You have commissioned a second project of the Greenbelt Initiative for cotton production under Ngabu Greenbelt Association after Nchalo. What moved you to do this?
There are two main reasons we have developed a second scheme after the Nchalo project. Firstly, it is the market demand of irrigated cotton which the company has received from our market. On the other hand, the successful implementation of the first phase at Nchalo, which has proved beyond reasonable doubt that the irrigated cotton is the only applicable way of closing the gap. Currently, the country is experiencing low yields due to erratic rain patterns coupled with high costs of inputs if done at household level.
How important is this project to cotton production under the Greenbelt Initiative the company is implementing?
As I said, this is the key to rejuvenating the dying cotton sector which has seen a steady decline in seed cotton output, resulting in other ginneries winding up.
Issues of land are contentious how did you manage to convince the farmers to abandon the crops they were cultivating for the cash crop?

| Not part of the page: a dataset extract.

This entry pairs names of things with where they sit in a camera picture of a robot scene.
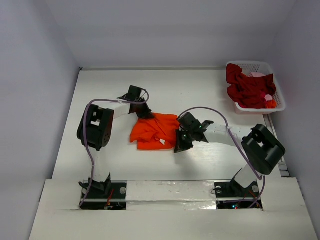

What are they benefiting?
Land issues indeed are very sensitive, especially that much of cultivable land is under subsistence farmers and is ancestral in its holding. Individually, a family holds land, which is part and parcel of their life. It’s their only valuable asset. In the Shire Valley, the climatic conditions are so severe that farmers opt to grow their food crops along the Shire River banks. This made most upland areas remaining idle and not very productive. These are the areas which the communities under the association came to the agreement that they should be amalgamated together in order to use them as commercial farms and tap into economies of scale as Illovo is doing through the company management.
The benefits are so great for these farmers. Every shareholder (farmer) is eligible to work at the scheme. A monthly pay is given as workers. There is a 10 percent food security arrangement. A 10 percent of the cash crop field is grown with maize for the members, which in turn is shared to members for free. This is to support them as they wait for the dividends for the cash crop and that they must not face hunger as a result giving up their land for such a project.
With the commissioning of the Ngabu Greenbelt Limited for cotton production what is your expectation as far profits to the farmers as well as Admarc the financiers and buyers is concerned?
This scheme is 1 000 hectares. For Admarc it means after the season they will have enough seed cotton for ginning and exporting of lint. To farmers, an increased size of members will have access to the benefits stated and in turn lives of many locals, who are now part of this huge investment, will be transformed.
Tobacco which has been our top foreign exchange earner is facing some challenges do you think this initiative has the potential to replace tobacco?
This initiative has the potential to replace tobacco if we continue to expand the hectarage under irrigated cotton. For example a single ginnery requires a minimum of 25 000 metric tonnes (mt) of seed cotton to run across a year. With the local market that are currently supplying the seed cotton, they have four ginneries in Malawi. This means a year, Admarc needs approximately 100 000mt. If this is achieved, even with just one ginnery, the prospects are very high. We have more than four ginners in the country.
How unique is cotton production under the Greenbelt Initiative which is irrigation oriented?
We have seen, due to harsh weather what the country has been facing in the past years. Food and cash crop production has been going down and have always failed to meet the demands the nation and export market needed. A good example is our staple food maize.
This greenbelt initiative aims at such shocks by developing large schemes under irrigation, that in the case where the nation faces such shocks, we can come in and rescue.
How much has been invested in the project?
This is a project every patriotic Malawian must love and help if to grow to great scales, even to multiply them into other districts across the nation. In five to six years to come Malawi will be able to feed neighbouring countries and we will be an export hub of Africa when it comes to agricultural products.
So far K2 billion has been invested in the past one year. And for us to fully develop these irrigation infrastructure on 1 000ha, we need around $10 million (about K7.4 billion).